== Data segment ==
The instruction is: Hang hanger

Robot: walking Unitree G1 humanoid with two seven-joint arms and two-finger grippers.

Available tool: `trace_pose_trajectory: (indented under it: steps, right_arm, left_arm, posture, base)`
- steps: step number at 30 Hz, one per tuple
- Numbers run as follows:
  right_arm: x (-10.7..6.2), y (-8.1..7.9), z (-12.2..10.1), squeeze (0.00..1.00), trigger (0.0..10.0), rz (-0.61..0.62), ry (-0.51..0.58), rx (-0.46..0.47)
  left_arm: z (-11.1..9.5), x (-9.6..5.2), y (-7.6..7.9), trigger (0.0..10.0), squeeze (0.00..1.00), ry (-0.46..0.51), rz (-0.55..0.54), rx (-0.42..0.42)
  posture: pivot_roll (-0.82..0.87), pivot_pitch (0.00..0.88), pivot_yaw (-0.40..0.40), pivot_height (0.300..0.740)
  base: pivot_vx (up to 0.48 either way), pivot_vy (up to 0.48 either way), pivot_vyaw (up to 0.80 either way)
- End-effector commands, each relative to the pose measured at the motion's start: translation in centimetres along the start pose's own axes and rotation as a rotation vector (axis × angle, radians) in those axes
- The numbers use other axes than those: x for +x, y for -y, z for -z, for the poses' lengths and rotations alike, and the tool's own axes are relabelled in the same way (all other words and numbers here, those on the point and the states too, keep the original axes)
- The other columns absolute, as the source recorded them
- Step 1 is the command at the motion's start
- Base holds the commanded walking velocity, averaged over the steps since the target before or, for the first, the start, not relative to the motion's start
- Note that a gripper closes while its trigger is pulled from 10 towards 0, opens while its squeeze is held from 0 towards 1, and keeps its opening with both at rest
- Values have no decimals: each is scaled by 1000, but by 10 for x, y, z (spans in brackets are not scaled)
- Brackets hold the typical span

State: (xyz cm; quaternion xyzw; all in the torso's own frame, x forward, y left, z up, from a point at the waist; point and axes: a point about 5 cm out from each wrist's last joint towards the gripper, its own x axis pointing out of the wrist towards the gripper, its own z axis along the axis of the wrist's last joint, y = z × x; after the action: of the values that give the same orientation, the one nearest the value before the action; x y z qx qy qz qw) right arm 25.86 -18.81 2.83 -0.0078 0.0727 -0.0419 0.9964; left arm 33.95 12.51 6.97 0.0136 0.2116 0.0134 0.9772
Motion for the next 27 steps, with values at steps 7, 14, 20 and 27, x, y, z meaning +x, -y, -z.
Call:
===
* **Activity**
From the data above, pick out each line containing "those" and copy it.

* **Output for this task**
- End-effector commands, each relative to the pose measured at the motion's start: translation in centimetres along the start pose's own axes and rotation as a rotation vector (axis × angle, radians) in those axes
- The numbers use other axes than those: x for +x, y for -y, z for -z, for the poses' lengths and rotations alike, and the tool's own axes are relabelled in the same way (all other words and numbers here, those on the point and the states too, keep the original axes)

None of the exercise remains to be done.